HIPAA Omnibus rule enforcement era—what providers want to know.
By Nancy Beckley, MS, MBA, CHC and Paul J. Welk, PT, JD
We are officially under the era of enforcement for the Health Insurance Portability and Accountability Act (HIPAA). Our previous column addressed the September 23, 2013, enforcement date for the HIPAA Omnibus Final Rule (“Final Rule”) and took a look at five key issues of preparedness: business associates, notice of privacy practices, breach notification, risk analysis, and risk management and training. Within that context, we addressed compliance requirements, enforcement examples, and best practices for the physical therapy practice. This column takes a closer look at enforcement, addresses some common HIPAA questions from providers, and presents related resources to assist practices in achieving HIPAA compliance.
HIPAA enforcement is under the auspices of the Office of Civil Rights (OCR), a federal agency at the Department of Health and Human Services (HHS). HIPAA is not a Medicare compliance obligation, but is applicable to all providers who meet the definition of a covered entity under HIPAA, as well as to all business associates. The OCR is charged with enforcing “the HIPAA Privacy Rule, which protects the privacy of individually identifiable health information; the HIPAA Security Rule, which sets national standards for the security of electronic protected health information; the HIPAA Breach Notification Rule, which requires covered entities and business associates to provide notification following a breach of unsecured protected health information; and the confidentiality provisions of the Patient Safety Rule, which protect identifiable information being used to analyze patient safety events and improve patient safety.”1
For those providers who believed HIPAA enforcement was only a concern for large providers, OCR sent a clear message in early 2013 that it would also take strong enforcement action against small providers. Specifically, a hospice provider in Idaho agreed to pay $50,000 to HHS to settle potential violations of the HIPAA Security Rule. The breach occurred when an unencrypted laptop used in field-work was stolen from an employee’s car. The breach involved the protected health information of fewer than 500 patients. Nonetheless, OCR took strong action against this provider and required the hospice to enter into a Resolution Agreement, in large part because the organization failed to conduct a required security risk assessment. Additionally OCR found that the hospice did not have policies and procedures in place to address mobile device security, which is a requirement of the HIPAA Security Rule. This represented the first settlement involving a breach of unsecured electronic protected health information (ePHI) affecting fewer than 500 individuals.
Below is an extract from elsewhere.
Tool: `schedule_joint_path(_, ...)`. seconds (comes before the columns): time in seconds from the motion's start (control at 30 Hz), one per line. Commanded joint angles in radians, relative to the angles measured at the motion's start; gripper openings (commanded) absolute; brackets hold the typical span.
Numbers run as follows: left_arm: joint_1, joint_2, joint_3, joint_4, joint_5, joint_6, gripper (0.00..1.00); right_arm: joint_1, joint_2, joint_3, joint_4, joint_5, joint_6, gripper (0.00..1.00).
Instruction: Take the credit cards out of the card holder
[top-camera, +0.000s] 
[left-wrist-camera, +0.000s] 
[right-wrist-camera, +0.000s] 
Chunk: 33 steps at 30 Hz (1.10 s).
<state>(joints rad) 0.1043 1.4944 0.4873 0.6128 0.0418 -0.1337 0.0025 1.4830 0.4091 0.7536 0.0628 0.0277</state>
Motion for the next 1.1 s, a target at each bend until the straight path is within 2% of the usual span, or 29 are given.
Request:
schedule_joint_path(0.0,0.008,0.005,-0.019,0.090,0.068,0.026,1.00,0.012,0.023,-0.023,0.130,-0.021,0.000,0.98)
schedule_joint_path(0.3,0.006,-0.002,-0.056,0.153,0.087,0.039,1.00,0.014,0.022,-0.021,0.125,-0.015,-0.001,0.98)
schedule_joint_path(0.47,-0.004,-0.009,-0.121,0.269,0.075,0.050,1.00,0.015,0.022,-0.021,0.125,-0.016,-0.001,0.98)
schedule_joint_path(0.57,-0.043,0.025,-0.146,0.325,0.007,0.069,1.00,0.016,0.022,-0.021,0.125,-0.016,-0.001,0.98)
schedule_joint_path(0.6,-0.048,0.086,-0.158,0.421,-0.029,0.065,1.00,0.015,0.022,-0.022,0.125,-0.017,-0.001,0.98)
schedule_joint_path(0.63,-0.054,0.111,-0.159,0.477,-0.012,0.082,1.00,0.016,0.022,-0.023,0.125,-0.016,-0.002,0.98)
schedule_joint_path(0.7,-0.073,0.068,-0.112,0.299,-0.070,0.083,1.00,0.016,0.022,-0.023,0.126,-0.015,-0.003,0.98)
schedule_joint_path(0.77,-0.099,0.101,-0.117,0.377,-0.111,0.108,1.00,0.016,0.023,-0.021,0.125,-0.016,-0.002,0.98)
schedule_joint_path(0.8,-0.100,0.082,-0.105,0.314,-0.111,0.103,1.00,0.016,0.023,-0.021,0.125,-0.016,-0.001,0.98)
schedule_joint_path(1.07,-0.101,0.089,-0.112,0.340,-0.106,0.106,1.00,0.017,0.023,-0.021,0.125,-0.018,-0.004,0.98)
Large data breaches reported over the past holiday season at national retail merchants have created a great deal of public attention, heightening the awareness of personal and financial security and identify theft. These breaches have also brought HIPAA security to the forefront of many physical therapy practice owners’ minds. Practice owners, it seems, have yet another reason to lose sleep at night worrying about HIPAA non compliance and the potential of a data breach. There is good reason to be concerned about this topic and to raise appropriate questions. The following address some of the frequent questions being asked by physical therapy practices in the areas of HIPAA enforcement and security.
- Is there a checklist or specific format that my practice should use to conduct the risk analysis that is required under the HIPAA Security Rule? HHS provides rather extensive guidance on satisfying the risk analysis requirement under the HIPAA Security Rule. Specifically, the Security Rule requires that a practice conduct an accurate and thorough assessment of the potential risks and vulnerabilities to the confidentiality, integrity, and availability of ePHI held by a physical therapy practice. The HHS website reviews in detail the risk analysis requirements as well as the specific elements of a risk analysis.2 This website is an excellent starting point for practices that are completing a HIPAA Security risk assessment.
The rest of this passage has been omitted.